Her substantial influence within the White House came to light slowly in her husband's second term.

Although a feud between the first lady and chief of staff Donald Regan had spilled into the open, the president dismissed reports that it was his wife who got Regan fired.

"The idea that she is involved in governmental decisions and so forth and all of this, and being a kind of dragon lady - there is nothing to that," a visibly angry Reagan assured reporters.

But Mrs Reagan herself and other insiders later confirmed her role in rounding up support for ousting Mr Regan's and persuading the president that it had to be done, because of the Iran-Contra scandal that broke under Mr Regan's watch.

She delved into policy issues, too. She urged her husband to finally break his long silence on the Aids crisis.

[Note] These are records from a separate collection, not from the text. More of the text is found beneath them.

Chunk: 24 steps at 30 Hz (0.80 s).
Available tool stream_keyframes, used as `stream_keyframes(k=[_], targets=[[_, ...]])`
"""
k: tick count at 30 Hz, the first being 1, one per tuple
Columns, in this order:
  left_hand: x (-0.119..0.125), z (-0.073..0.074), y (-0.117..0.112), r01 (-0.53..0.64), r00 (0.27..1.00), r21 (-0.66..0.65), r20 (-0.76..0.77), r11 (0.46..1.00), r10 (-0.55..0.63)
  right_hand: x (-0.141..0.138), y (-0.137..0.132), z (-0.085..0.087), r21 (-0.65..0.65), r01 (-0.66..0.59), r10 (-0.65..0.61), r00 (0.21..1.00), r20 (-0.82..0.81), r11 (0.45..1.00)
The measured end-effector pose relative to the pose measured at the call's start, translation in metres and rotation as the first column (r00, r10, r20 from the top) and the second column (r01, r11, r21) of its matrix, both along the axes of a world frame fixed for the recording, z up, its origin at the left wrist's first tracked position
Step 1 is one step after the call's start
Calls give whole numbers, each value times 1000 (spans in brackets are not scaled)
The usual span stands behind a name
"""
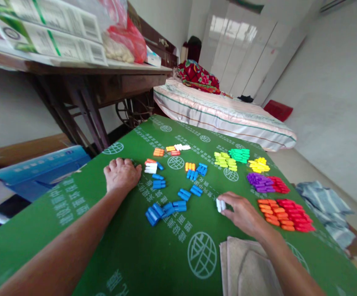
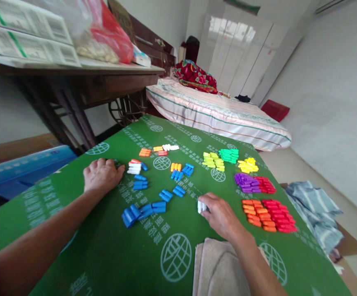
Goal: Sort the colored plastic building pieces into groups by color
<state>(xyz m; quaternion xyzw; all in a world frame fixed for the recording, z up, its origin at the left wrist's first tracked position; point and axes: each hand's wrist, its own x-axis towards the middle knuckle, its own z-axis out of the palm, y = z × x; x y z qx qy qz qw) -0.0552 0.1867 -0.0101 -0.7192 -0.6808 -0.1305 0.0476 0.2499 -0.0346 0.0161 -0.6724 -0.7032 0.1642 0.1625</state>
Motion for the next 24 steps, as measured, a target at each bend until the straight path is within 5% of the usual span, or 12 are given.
stream_keyframes(k=[6, 12, 17, 24], targets=[[1, 0, -1, -16, 1000, -11, -9, 1000, 16, 17, -32, -10, -46, -67, 71, 994, 78, 997], [1, 0, -2, -23, 1000, -19, -21, 1000, 23, 25, -36, -12, -44, -50, 54, 994, 98, 998], [2, 2, -3, -22, 999, -14, -35, 1000, 21, 12, -10, -5, 53, 11, -16, 995, 103, 999], [2, 3, -4, -30, 998, -23, -54, 999, 29, -5, 62, 2, 83, 81, -94, 982, 162, 993]])
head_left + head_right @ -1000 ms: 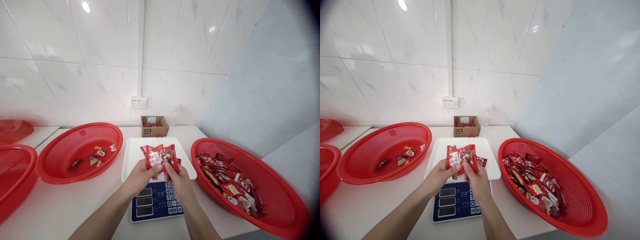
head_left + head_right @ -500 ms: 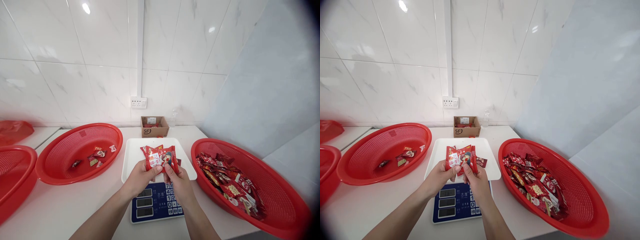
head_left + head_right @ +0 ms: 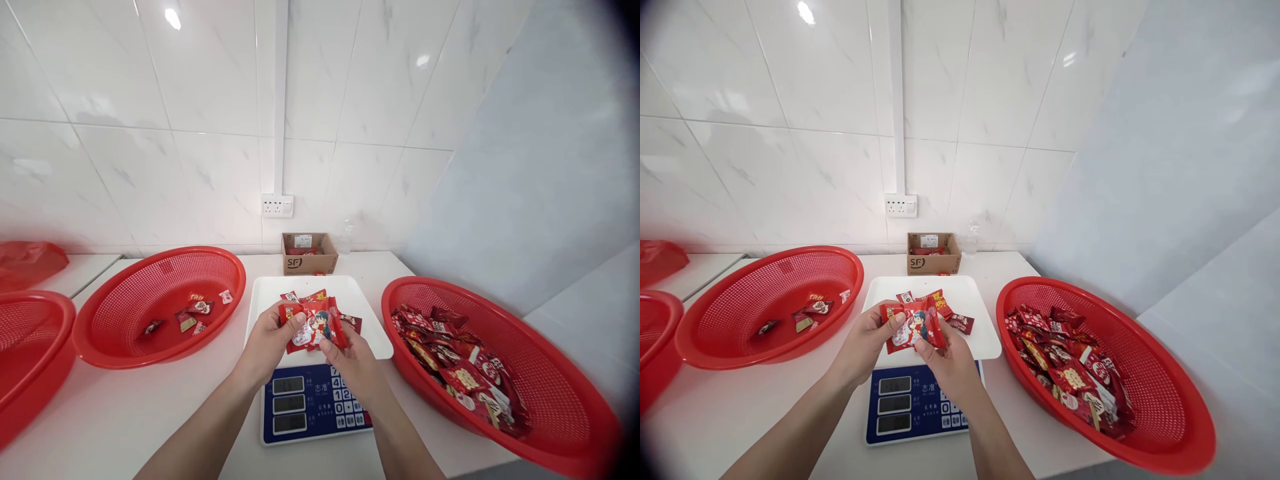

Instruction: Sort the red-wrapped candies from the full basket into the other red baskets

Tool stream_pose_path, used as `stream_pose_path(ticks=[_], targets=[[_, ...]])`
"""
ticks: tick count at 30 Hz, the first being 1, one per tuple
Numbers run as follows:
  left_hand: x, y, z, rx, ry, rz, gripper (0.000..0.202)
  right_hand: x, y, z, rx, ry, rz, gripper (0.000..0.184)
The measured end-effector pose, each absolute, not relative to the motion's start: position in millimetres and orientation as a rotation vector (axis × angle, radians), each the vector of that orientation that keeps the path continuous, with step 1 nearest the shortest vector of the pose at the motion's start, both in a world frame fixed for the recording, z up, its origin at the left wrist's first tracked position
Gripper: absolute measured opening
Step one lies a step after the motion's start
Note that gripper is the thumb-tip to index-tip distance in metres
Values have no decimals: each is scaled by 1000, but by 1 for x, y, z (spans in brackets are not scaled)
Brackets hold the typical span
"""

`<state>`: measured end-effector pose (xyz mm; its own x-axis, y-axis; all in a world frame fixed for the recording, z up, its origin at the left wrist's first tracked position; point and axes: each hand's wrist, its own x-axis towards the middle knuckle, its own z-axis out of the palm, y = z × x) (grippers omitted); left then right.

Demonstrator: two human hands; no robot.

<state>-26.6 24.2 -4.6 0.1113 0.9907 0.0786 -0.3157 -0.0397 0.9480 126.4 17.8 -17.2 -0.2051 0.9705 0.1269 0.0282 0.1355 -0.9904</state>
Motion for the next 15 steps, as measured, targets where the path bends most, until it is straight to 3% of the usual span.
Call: stream_pose_path(ticks=[15], targets=[[-23, 17, -7, 1160, 773, 1117, 37, 129, 19, -26, -1064, -1305, 1138, 37]])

She nudged him to publicly accept responsibility for the arms-for-hostages scandal. And she worked to buttress those advisers urging him to thaw US relations with the Soviet Union, over the objections of the administration's "evil empire" hawks.

Near the end of Mr Reagan's presidency, ex-chief of staff Mr Regan took his revenge with a memoir revealing that the first lady routinely consulted a San Francisco astrologer to guide the president's schedule.

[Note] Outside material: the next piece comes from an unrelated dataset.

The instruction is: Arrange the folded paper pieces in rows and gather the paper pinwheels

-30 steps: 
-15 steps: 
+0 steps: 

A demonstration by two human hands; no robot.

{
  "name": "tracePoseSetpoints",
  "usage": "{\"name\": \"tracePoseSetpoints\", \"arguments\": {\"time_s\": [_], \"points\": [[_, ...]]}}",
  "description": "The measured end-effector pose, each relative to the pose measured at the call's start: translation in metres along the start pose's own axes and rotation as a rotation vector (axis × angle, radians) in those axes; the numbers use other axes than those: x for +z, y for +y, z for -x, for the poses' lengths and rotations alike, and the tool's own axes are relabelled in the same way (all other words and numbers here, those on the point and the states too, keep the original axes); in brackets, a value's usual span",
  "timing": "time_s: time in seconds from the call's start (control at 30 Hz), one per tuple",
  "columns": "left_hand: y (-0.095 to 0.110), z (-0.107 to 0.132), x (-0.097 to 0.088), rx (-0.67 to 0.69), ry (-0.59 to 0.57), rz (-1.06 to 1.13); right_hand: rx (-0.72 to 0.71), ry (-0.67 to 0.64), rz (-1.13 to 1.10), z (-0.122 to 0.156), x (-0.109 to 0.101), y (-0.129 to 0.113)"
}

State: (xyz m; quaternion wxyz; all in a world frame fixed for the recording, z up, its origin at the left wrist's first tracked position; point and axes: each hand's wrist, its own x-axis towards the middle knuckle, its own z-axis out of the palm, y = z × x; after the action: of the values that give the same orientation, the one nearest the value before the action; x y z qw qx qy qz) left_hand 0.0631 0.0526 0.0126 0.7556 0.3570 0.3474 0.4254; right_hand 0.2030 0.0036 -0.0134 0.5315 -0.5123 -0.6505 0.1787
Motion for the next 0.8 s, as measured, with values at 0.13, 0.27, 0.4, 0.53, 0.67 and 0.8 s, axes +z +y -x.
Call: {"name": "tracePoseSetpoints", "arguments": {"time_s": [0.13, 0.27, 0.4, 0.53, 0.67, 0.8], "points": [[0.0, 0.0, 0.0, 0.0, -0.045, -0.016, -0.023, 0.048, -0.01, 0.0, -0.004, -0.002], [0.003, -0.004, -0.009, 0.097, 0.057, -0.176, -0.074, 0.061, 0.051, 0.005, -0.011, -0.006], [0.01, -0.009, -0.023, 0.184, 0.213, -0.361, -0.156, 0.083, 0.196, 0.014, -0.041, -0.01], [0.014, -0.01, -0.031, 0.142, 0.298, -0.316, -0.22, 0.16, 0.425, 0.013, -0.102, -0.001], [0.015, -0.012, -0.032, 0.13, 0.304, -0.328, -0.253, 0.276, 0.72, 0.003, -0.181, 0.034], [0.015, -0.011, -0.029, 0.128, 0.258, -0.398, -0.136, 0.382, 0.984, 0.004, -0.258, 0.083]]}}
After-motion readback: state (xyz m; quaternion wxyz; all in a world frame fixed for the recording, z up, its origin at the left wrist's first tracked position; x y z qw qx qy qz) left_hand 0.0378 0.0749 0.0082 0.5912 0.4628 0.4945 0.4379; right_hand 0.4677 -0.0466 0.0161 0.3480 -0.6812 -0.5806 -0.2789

Mrs Reagan, who had a longtime interest in horoscopes, maintained that she used the astrologer's forecasts only in hopes of predicting the safest times for her husband to venture out of the White House after an assassination attempt by John Hinckley just three months into his presidency.

Anne Frances Robbins, nicknamed Nancy, was born on July 6, 1921 in New York City.

Her parents separated soon after she was born and her mother, film and stage actress Edith Luckett, went on the road.

Nancy was reared by an aunt until 1929, when her mother married Dr Loyal Davis, a wealthy Chicago neurosurgeon who gave Nancy his name and a socialite's home.

She studied drama at Smith College and found stage work with the help of her mother's connections.

In 1949, MGM signed 5ft 4in, doe-eyed brunette Nancy Davis to a movie contract.

She was cast mostly as a loyal housewife and mother. She had a key role in The Next Voice You Hear ..., an unusual drama about a family who hear God's voice on the radio.

In Donovan's Brain, she played the wife of a scientist possessed by disembodied grey matter.

She met Ronald Reagan in 1950, when he was president of the Screen Actors Guild and she was seeking help with a problem:

Her name had been wrongly included on a published list of suspected communist sympathisers.

They discussed it over dinner, and she later wrote that she realised on that first blind date "he was everything that I wanted".

They wed two years later, on March 4, 1952. Daughter Patti was born in October that year and son Ron followed in 1958.

Mr Reagan already had a daughter, Maureen, and an adopted son, Michael, from his marriage to actress Jane Wyman.

Later, public spats and breaches with her grown children would become a frequent source of embarrassment for Mrs Reagan.

She was thrust into the political life when her husband ran for California governor in 1966 and won. She found it a surprisingly rough business.

"The movies were custard compared to politics," Mrs Reagan said.